#### WORK REQUEST:
Starting at the first line of the entries below, output every line exactly, up to and including the line with "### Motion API".

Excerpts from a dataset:

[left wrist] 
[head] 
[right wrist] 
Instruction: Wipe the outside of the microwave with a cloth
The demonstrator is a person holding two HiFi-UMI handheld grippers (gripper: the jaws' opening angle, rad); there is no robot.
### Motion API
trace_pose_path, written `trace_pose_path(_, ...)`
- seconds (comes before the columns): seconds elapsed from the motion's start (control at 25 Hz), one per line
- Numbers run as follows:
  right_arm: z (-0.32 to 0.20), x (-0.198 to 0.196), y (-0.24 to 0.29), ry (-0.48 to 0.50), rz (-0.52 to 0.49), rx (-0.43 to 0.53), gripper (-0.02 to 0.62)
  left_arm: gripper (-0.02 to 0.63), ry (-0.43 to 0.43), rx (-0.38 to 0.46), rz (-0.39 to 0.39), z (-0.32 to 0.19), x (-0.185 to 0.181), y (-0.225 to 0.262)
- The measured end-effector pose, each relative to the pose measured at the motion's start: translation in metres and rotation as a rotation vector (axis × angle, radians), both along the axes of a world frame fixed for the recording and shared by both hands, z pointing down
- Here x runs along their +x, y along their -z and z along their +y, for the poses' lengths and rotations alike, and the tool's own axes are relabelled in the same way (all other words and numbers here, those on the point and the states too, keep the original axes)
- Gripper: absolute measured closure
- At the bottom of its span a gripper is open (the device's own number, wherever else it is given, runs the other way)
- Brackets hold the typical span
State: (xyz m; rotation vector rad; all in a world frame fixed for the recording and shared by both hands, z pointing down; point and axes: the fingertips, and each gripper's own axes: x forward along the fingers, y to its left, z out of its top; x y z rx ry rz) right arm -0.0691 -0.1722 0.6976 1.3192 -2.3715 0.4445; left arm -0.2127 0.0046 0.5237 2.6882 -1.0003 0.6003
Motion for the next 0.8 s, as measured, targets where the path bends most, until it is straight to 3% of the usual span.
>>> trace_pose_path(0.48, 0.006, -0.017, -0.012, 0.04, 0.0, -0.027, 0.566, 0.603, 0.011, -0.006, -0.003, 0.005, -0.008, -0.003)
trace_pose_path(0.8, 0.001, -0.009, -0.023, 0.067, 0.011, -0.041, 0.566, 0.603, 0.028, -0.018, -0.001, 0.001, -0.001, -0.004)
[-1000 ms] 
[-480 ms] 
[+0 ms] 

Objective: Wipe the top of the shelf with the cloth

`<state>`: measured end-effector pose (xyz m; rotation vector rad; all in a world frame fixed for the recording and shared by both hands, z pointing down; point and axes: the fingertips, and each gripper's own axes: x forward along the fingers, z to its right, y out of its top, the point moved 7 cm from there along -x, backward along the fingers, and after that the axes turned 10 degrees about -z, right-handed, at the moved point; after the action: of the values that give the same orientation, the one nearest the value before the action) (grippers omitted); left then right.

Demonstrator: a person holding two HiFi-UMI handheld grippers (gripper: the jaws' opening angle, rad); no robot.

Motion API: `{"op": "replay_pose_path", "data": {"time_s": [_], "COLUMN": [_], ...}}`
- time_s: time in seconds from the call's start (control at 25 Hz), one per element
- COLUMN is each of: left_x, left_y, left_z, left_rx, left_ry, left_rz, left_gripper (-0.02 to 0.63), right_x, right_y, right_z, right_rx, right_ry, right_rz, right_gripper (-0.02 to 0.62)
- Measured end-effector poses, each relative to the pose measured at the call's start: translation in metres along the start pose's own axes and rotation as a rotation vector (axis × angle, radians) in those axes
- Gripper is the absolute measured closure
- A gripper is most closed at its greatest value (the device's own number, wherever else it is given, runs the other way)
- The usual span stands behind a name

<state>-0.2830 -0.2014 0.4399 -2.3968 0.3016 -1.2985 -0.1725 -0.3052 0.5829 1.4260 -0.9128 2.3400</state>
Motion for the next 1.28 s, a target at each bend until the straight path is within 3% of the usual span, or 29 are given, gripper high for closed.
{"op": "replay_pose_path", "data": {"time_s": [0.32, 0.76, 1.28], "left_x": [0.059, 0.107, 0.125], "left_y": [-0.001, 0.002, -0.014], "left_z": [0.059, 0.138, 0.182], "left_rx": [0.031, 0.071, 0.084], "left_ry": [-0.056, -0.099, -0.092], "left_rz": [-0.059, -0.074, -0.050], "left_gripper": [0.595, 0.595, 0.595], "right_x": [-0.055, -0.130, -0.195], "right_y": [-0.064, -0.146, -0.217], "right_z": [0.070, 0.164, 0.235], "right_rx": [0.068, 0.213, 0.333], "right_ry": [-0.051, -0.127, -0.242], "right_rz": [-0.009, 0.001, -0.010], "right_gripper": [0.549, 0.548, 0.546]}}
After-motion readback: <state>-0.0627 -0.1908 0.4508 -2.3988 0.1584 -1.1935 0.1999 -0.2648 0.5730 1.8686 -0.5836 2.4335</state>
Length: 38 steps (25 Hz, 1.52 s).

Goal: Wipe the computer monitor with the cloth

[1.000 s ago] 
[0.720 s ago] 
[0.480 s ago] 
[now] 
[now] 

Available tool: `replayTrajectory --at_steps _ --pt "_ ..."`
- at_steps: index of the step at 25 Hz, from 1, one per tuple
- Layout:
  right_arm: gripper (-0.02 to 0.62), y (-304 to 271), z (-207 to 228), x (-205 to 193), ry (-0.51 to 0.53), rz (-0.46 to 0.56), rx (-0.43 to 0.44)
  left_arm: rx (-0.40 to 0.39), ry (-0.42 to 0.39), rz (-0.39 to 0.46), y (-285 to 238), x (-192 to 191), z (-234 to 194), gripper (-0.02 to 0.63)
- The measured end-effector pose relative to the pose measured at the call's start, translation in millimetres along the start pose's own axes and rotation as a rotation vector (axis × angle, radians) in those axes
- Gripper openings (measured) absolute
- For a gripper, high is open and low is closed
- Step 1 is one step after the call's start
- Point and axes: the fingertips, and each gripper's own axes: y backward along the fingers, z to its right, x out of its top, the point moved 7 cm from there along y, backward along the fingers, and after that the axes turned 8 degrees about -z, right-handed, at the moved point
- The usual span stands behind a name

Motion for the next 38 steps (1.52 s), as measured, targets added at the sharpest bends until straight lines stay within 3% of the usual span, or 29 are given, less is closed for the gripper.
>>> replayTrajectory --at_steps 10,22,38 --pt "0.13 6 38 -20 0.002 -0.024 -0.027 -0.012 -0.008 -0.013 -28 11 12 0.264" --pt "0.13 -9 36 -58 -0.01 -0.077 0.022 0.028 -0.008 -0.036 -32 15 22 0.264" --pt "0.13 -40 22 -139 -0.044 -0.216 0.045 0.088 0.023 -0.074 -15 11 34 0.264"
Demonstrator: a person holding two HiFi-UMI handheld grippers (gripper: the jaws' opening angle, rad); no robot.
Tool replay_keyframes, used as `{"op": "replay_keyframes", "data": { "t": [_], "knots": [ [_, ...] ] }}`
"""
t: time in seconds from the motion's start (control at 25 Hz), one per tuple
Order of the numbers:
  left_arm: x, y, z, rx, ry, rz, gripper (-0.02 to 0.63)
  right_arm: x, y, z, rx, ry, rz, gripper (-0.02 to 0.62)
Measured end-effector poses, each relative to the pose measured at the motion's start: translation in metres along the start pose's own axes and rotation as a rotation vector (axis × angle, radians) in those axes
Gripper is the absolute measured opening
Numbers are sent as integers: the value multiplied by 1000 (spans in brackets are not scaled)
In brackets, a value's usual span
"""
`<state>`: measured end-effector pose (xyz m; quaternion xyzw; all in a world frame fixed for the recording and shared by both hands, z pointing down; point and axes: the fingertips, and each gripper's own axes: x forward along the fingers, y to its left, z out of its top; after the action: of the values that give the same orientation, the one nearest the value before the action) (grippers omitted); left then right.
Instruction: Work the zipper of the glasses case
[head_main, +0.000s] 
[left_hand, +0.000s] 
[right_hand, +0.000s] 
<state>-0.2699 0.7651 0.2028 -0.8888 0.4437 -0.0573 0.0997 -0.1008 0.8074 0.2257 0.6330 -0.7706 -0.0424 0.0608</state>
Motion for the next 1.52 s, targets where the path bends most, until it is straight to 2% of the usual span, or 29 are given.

#### TASK RESPONSE:
[left wrist] 
[head] 
[right wrist] 
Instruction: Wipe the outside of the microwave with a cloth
The demonstrator is a person holding two HiFi-UMI handheld grippers (gripper: the jaws' opening angle, rad); there is no robot.
### Motion API

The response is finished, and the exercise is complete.